1. Renforcement des partenariats et de la coopération multilatérale 


  • Expansion des partenariats globaux : Consolider les accords existants (Égypte, Jordanie, Mauritanie, Tunisie) et en nouer de nouveaux avec les principaux pays d'origine et de transit.
  • Création de 15 centres polyvalents : Soutenir l'établissement ou le renforcement de centres le long des principaux itinéraires migratoires pour offrir protection et orientation.
  • Forum international d’examen des migrations (mai 2026) : Participation active à cette instance des Nations Unies pour améliorer la gouvernance mondiale.
  • Engagement avec le Conseil de l'Europe : Collaboration sur l'application de la Convention européenne des droits de l'homme dans le contexte migratoire.

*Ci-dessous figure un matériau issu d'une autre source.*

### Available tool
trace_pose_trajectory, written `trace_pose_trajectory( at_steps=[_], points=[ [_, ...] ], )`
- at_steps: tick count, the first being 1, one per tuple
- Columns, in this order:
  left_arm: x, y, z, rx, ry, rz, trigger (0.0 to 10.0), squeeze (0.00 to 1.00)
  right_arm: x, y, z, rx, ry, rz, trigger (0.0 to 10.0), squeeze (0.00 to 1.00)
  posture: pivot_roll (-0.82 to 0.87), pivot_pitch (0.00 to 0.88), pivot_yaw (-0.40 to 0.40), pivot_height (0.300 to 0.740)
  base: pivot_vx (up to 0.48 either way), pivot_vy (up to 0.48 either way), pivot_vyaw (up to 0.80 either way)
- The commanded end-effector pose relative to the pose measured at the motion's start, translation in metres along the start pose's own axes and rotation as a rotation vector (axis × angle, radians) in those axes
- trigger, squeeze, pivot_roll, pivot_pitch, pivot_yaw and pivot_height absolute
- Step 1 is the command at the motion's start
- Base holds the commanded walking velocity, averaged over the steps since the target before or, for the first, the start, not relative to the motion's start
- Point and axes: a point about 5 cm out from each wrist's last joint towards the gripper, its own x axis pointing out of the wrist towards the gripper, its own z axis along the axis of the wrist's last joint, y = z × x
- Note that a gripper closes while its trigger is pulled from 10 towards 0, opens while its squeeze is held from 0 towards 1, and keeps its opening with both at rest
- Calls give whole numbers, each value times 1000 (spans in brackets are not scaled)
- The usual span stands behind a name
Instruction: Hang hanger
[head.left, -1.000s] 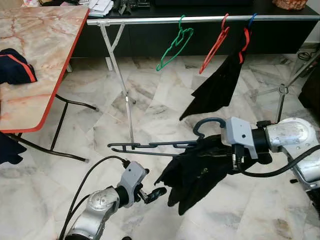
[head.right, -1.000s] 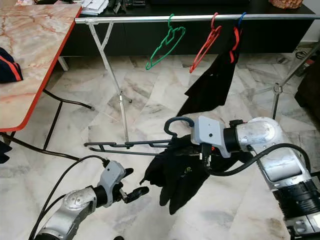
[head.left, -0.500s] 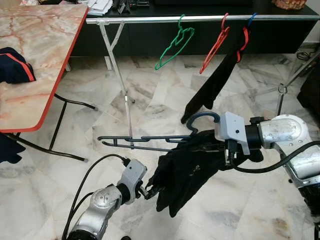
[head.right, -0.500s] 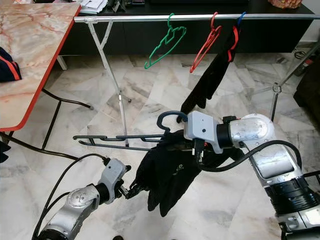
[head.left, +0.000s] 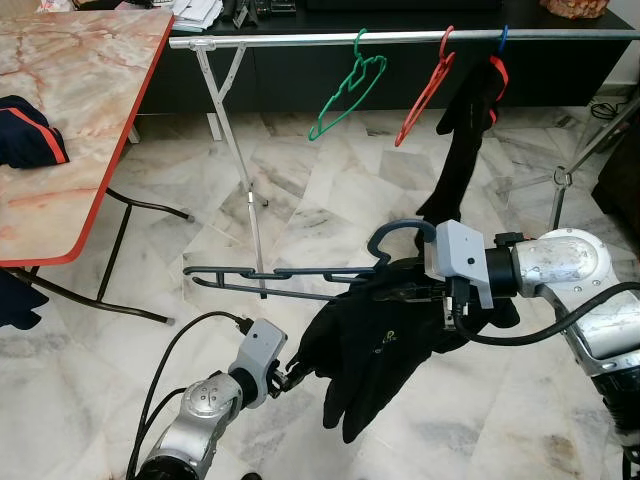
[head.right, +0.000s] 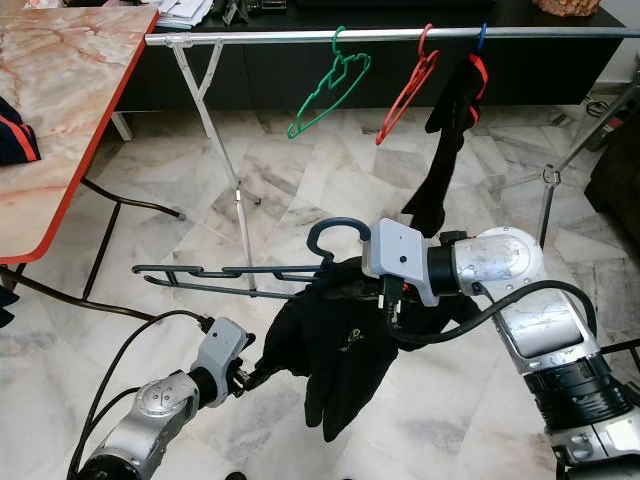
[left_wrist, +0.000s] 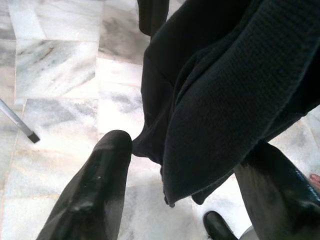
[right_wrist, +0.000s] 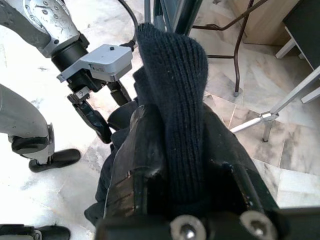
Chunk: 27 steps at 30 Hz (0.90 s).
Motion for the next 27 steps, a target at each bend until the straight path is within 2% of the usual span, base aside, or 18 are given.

2. Lutte contre le trafic de migrants 

  • Alliance mondiale contre le trafic de migrants : Structurer cette alliance avec des réunions annuelles de hauts fonctionnaires et des conférences ministérielles pour assurer un leadership politique constant.
  • Lutte contre le « trafic numérique » : Intensifier la collaboration avec les plateformes numériques et utiliser l'IA pour démanteler l'empreinte numérique des passeurs.
  • Nouveau régime de sanctions : Élaborer un cadre pour geler les avoirs et restreindre les déplacements des acteurs criminels de grande envergure.
  • Action sur les transports commerciaux : Développer des approches communes avec l'Organisation de l'aviation civile internationale (OACI) pour empêcher l'utilisation de vols commerciaux à des fins de migration irrégulière.

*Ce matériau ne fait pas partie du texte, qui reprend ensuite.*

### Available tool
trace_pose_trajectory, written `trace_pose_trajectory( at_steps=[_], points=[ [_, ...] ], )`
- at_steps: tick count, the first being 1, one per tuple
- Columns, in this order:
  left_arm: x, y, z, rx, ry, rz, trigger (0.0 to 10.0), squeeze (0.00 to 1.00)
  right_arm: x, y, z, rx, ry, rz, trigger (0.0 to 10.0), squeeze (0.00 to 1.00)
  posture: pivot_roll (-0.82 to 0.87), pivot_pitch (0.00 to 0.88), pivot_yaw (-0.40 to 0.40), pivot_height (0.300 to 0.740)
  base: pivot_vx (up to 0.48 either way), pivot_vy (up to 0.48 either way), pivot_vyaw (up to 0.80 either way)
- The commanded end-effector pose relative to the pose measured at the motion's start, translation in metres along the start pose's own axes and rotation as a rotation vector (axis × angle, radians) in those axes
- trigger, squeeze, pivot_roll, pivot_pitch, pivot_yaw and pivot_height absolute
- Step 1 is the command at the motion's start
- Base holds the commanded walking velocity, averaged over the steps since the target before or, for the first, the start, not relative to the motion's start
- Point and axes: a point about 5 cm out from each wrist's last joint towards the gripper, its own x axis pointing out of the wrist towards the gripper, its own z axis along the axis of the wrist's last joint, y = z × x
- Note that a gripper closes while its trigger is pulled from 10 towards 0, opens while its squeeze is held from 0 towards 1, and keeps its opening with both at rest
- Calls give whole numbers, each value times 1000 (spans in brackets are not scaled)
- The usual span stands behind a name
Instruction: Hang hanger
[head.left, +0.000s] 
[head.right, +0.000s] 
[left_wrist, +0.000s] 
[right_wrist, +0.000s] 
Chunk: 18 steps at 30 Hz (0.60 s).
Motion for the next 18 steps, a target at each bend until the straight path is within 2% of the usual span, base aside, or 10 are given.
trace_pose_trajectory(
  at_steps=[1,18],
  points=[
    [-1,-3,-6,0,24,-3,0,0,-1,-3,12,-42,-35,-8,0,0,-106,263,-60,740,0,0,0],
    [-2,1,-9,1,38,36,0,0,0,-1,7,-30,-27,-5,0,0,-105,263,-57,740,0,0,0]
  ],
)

3. Utilisation des leviers et financements 

  • Instrument « Europe mondiale » (2028-2034) : Proposition d'une enveloppe de 200 milliards d'euros pour une approche plus stratégique de l'élargissement et des partenariats internationaux, incluant les objectifs migratoires 


4. Intégration de l'élargissement et des Balkans occidentaux 

  • Conditionnalité de l'adhésion : L'harmonisation des politiques de migration, de visas et de gestion des frontières avec l'acquis de l'UE est une condition préalable indispensable à l'adhésion.
  • Plan d'action pour les Balkans occidentaux : Ce cadre spécifique a déjà permis une diminution des passages illégaux et restera un modèle de coopération opérationnelle renforcée avec les agences Frontex, EUAA et Europol.


5. Coopération spécifique avec le Royaume-Uni (Manche) 

  • Projet pilote franco-britannique : Suite au sommet UE-Royaume-Uni de mai 2025, ce projet soutenu par la Commission vise à dissuader les traversées dangereuses et à lutter contre la criminalité organisée dans cette zone critique.